どちらも人懐っこそうで愛嬌があるので人気が出そうである。
…が、何故こうも人が少なそうなのだろうか?
「んにゃ?お客様にゃ——………人族…」
「人族がここに何の様?暴れるなら店主を呼ぶよ」
……片方の銀色ケモ耳娘からは滅茶苦茶警戒されていて白色ケモ耳娘からは敵対感情が見える。
キャットファイトを御所望か?任せろ、小型の龍にだってなれるぞこっちは。
とまぁそんな事を片隅で考えながら二人して「シャー」って聞こえてきそうな威嚇を前に困惑を隠せないでいる。
(なんでこんなに警戒されてるんだ?人族がどうとか言ってたが…現地の人族が何かをしたのか?)
そうとなれば許せない物だ。天然の猫耳娘など日本ならば国宝級の存在であろうに…それを害すなど日本のメジャー性壁を馬鹿にしている物である。
…ふと思うが日本の性癖って歪み過ぎてないか?
そんな風に全く分からない敵対を前に困惑しながら軽い現実逃避と前世を思い出していると店の奥から何かが俺に向かって飛んできた。
「ん?なにこれ?」
何やら金属っぽかったので指二本で受け止める。
受け止めたのは包丁っぽい。受け止めて良かった…この包丁だと俺に当たったら刃どころか金属部分がぐちゃぐちゃになってる所だった。

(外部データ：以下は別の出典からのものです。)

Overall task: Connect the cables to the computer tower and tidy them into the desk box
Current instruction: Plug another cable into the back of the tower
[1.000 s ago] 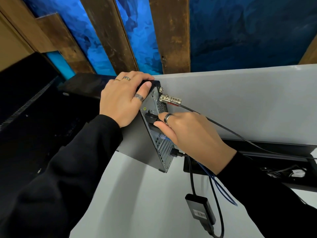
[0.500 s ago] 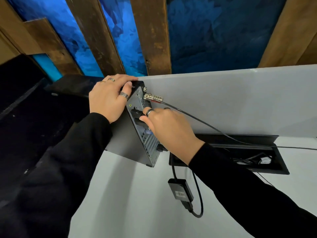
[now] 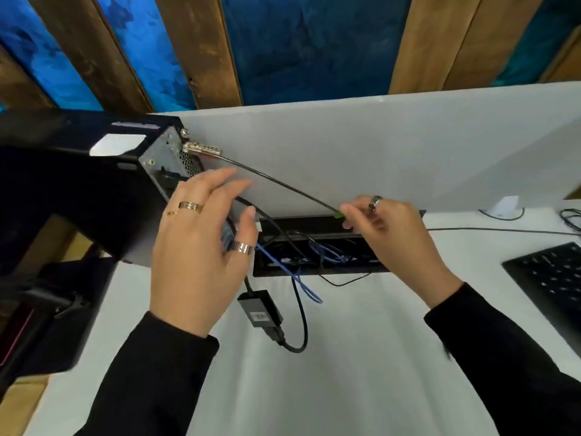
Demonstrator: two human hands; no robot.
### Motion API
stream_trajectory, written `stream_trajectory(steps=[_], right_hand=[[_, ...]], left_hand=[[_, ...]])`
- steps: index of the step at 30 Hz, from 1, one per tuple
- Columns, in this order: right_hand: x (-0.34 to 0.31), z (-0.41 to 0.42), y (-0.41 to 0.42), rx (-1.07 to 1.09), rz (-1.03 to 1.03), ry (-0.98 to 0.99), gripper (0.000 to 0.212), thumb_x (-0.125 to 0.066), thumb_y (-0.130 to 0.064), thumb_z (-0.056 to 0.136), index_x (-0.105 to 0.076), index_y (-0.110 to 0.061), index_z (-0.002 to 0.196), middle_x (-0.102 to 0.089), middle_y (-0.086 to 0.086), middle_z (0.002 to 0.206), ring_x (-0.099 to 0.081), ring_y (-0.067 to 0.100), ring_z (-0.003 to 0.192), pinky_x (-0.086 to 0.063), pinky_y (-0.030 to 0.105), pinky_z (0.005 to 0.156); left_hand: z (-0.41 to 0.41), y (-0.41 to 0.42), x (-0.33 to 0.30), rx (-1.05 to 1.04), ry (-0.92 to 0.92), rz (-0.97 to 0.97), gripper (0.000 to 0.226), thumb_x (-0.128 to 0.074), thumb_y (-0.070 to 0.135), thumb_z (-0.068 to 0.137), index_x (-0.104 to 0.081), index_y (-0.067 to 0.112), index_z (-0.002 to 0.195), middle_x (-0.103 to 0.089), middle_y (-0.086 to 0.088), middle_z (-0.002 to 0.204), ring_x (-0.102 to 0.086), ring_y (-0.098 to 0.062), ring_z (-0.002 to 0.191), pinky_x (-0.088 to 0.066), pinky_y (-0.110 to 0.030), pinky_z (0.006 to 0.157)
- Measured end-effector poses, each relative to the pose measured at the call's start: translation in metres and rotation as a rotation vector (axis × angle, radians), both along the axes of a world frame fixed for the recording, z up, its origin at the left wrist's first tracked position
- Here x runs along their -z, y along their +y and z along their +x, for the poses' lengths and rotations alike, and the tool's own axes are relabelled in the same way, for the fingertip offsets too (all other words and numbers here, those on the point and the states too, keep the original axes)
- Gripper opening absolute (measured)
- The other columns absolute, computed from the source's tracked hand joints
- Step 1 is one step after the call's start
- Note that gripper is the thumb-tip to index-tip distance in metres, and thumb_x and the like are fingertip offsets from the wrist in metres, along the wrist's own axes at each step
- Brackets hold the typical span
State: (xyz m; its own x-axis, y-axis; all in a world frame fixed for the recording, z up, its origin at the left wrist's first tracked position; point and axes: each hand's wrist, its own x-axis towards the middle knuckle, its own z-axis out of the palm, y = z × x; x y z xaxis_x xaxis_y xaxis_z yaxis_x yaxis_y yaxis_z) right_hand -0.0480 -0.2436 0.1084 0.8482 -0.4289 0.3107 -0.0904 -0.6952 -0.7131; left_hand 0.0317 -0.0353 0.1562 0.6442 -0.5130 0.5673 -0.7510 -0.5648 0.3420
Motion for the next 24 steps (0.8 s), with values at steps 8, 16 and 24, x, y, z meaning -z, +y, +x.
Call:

「おうおう人族がなんの様だ!また難癖付けに来たのかテメェ!」
今度は威嚇を全面に出した大柄な銀髪猫耳の男性が出てきた。片手には鉈、もう片手には出刃包丁を持っている。
うん、しっかりと戦闘体制である。敵対の意味が分からな過ぎてもはや遠い目をし始めそうだ。
「何か言ったらどうだ人族!俺の店を荒らしたら承知しねぇぞ」
どうやら何か言わないといけないらしい。んー、一泊幾らなんだろうか?
「えっと、宿泊は出来るか?」
「は?」「にゃ?」「…うん?」
わぁ凄い、三人ともポカンと口を開けた同じ表情してる。